Transitioning to a Green Economy

Political Economy of Approaches in Small States

image of Transitioning to a Green Economy

While the term ‘green economy’ has been widely used at the international level, very little information exists about what the concept looks like in practice. What are the policies required? What are the challenges of implementation at national level?

This book contains case studies from eight small states that have committed publicly to greening their economies: Botswana, Grenada, Guyana, Jamaica, Mauritius, Nauru, Samoa and Seychelles. It provides insights into the success of various initiatives and highlights how small states themselves are making practical progress on a green economy approach.

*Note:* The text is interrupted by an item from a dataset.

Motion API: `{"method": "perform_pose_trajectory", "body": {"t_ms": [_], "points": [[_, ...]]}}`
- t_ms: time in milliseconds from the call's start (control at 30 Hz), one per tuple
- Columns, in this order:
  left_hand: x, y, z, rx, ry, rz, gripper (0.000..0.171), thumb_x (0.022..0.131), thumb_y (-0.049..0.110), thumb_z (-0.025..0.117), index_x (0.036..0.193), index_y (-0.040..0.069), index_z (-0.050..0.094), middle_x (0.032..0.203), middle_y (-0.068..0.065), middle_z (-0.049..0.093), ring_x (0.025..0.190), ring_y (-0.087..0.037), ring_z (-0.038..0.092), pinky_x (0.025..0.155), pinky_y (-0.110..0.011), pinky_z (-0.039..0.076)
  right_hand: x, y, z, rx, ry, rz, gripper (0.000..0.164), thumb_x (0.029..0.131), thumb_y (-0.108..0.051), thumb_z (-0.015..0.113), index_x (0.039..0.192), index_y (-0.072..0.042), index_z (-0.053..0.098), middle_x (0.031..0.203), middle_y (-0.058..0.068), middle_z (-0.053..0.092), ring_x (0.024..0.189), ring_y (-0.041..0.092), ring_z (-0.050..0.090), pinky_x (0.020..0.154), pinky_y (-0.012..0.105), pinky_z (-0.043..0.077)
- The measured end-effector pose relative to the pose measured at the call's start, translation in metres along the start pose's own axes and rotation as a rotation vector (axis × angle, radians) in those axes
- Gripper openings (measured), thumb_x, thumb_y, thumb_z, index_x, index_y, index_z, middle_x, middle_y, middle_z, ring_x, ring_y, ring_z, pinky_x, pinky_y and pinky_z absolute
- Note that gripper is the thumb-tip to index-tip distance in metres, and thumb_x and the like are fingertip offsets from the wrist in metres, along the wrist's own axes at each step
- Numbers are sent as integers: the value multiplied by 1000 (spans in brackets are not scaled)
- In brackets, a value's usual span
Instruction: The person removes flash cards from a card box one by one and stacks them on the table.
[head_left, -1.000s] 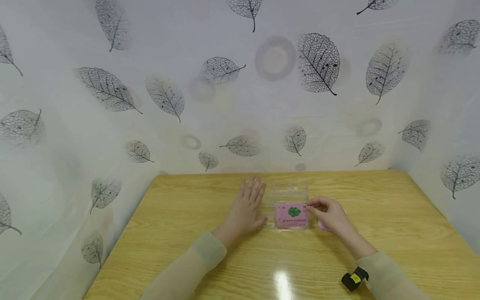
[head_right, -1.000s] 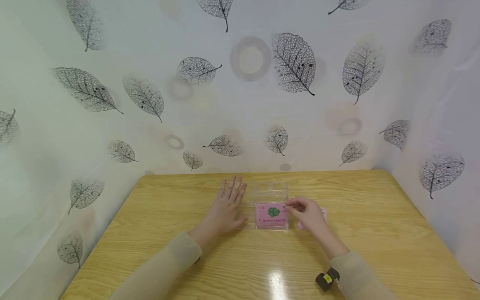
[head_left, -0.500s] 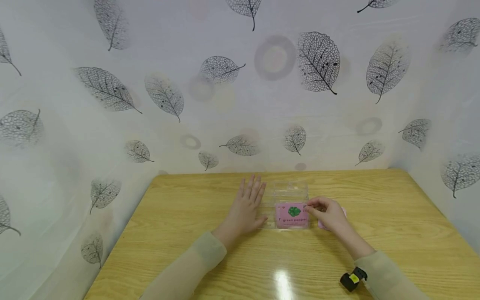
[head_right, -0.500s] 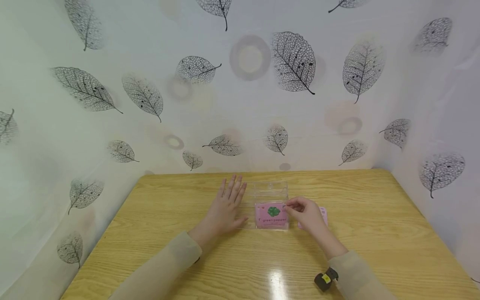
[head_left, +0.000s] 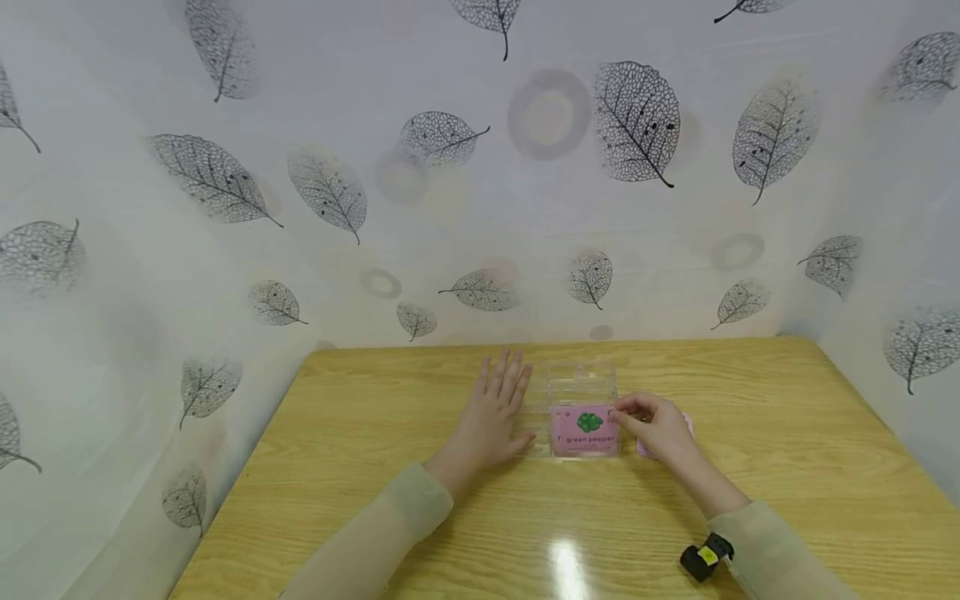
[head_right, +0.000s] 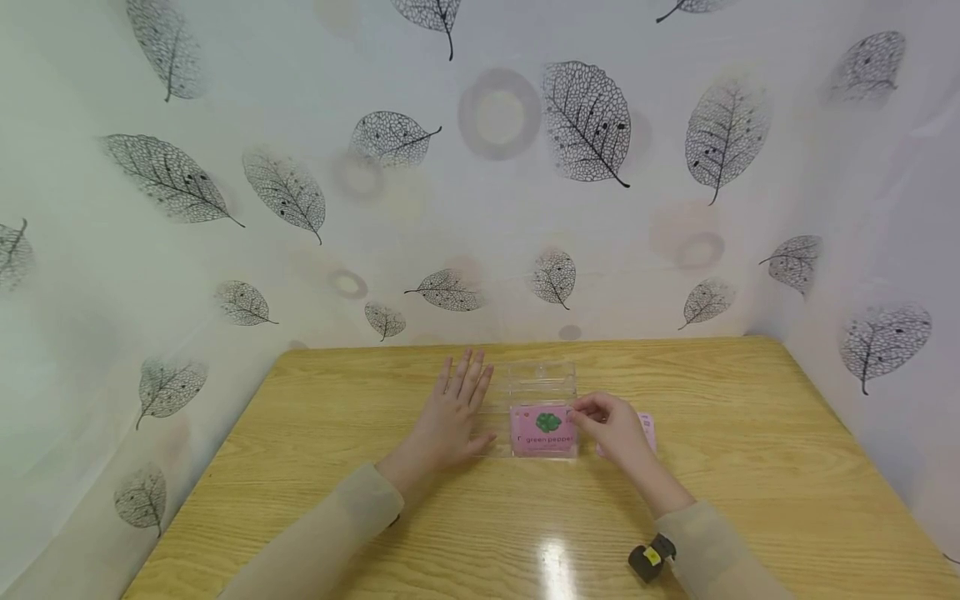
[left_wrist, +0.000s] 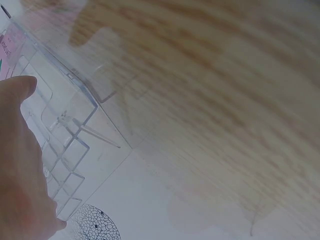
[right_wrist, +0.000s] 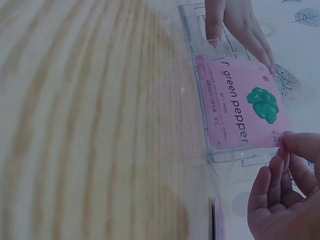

The Political Economy of Transitioning to a Green Economy in Mauritius

Sustainable development is now firmly established as the dominant development paradigm around the world. The growing general scientific consensus on the effects of heavy industrialisation and economic growth on global warming, in particular, is reinforcing the notion that ‘business as usual’ is no longer sustainable. Climate models predict changes in sea levels and severity of storms, and the patterns of rainfall, among others. Such changes will have greater impact on developing countries, and more particularly on small island developing states (SIDS), because of their inherent vulnerability. There is also the realisation that sustainable development is not just an environmental issue: the dire economic, developmental and societal consequences of issues like climate change and environmental degradation puts the economic planners and financial managers at the centre of the debate. As a consequence, low-carbon growth as an alternative to ‘business as usual’ is fast becoming the preferred model for major economies in both developed and developing countries. Its relevance lies in the fact that one of the objectives of low-carbon growth of the green economy is to manage risks posed by global warming and climate change, and to take advantage of the opportunities that they offer in terms of new technology development and greater efficiency in industrial processes. It has now been clearly demonstrated that sustainable development makes economic sense, as more jobs are created and the externalities that traditional models of development generate are limited. Furthermore, it helps create new and decent jobs in new sectors.